Reporter: Prof. WANG Hongyu
Time: Oct 18, 2019 (Friday) PM 14:40-15:20
Location: A1101# room, Innovation Park Building
Contact: Prof. LEI Fengchun (tel:84708360)
Abstract: In this talk, we show that on any tamed closed almost complex fourmanifold (M; J) whose dimension of J-anti-invariant cohomology is equal to self-dual second Betti number minus one, there exists a new symplectic form compatible with the given almost complex structure J. In particular, if the self-dual second Betti number is one, we give an armative answer to Donaldson question for tamed closed almost complex four-manifolds that is a conjecture in joint paper of Tosatti, Weinkove and Yau. Our approach is along the lines used by Buchdahl to give a unied proof of the Kodaira conjecture. Thus, our main result gives an armative answer to the Kodaira conjecture in symplectic version.

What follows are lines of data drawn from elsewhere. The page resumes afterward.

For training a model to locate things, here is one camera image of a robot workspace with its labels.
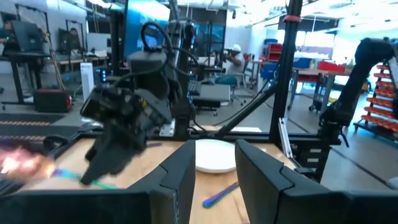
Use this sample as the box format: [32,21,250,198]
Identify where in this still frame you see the blue storage bin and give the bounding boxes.
[292,57,308,69]

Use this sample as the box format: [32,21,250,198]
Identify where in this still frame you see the white upright device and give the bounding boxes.
[80,62,95,103]

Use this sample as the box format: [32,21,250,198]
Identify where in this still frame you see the red tape band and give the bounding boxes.
[282,14,303,23]

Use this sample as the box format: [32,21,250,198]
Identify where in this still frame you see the black case red trim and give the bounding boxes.
[32,88,73,113]

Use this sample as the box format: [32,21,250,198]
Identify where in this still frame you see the person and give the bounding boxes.
[214,43,248,86]
[0,19,16,54]
[67,27,82,50]

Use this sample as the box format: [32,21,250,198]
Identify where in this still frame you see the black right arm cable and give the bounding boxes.
[140,21,175,63]

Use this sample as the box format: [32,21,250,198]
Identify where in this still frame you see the black desk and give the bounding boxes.
[0,51,52,105]

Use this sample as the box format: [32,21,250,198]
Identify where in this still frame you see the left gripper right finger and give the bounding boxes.
[234,139,398,224]

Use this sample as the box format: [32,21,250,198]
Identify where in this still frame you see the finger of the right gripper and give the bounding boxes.
[85,136,113,163]
[80,139,147,185]

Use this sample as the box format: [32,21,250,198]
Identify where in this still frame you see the black mat orange stripes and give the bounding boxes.
[0,112,81,142]

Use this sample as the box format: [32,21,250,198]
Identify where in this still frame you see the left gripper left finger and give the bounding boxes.
[0,139,197,224]

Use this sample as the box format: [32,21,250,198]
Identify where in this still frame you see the black monitor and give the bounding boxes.
[11,20,45,54]

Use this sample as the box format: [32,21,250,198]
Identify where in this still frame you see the red storage bins stack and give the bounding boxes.
[266,42,284,62]

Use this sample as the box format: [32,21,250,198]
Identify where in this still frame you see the grey cabinet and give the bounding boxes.
[190,83,231,103]

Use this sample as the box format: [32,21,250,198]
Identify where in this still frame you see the red storage bin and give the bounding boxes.
[317,60,346,73]

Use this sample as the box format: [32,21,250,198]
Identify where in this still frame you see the orange bin rack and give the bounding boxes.
[353,63,398,133]

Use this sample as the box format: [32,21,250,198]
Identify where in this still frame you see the white paper sheet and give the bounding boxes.
[230,126,262,133]

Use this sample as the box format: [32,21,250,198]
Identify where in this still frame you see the wooden workbench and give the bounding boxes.
[287,67,354,113]

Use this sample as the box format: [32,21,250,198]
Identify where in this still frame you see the white round plate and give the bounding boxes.
[194,138,238,174]

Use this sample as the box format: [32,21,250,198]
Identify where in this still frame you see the blue storage bins stack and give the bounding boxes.
[260,61,279,80]

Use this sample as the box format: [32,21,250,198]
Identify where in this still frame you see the silver mounting bracket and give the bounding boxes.
[159,119,175,138]

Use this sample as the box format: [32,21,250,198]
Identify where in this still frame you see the silver aluminium bar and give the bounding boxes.
[277,117,294,159]

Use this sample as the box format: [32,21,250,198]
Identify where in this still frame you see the iridescent rainbow knife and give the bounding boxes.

The brief introduction to the reporter: Wang Hongyu, Professor, School of mathematics science, Yangzhou University, is mainly engaged in differential geometry, partial differential equations and low dimensional topology. In recent years, he is mainly engaged in the research of metric geometry, symplectic geometry and nonlinear development equations. A number of research results have been achieved independently or in cooperation with others. Mainly: solve the 10th problem in Yau problem set, which is part of Chern Hopf guess. In cooperation with Ding Weiyue of Peking University and Wang Youde of Chinese Academy of Sciences, we have studied Schr ö dinger flow, studied the generalized Heisenberg model with value in Hermite symmetric space and the third-order nonlinear Schr ö dinger equation with tight Hermite Lie algebra, given the one-to-one correspondence between them, and constructed the specific periodic solution. We have also proved the existence of the global solution of Schr ö dinger flow. Sex. In this paper, the Yang mills field and its equations are studied systematically and deeply, the module space geometry of the classical Yang mills field on R4 is discussed, and infinite non-minimum solutions are constructed for the Yang mills equation, that is, infinite non-minimum solutions are constructed for the unstable Yang mills equation, that is, the existence theorem for the unstable Yang mills field is established. This result is included in the Graduate School of physics of American University. Book.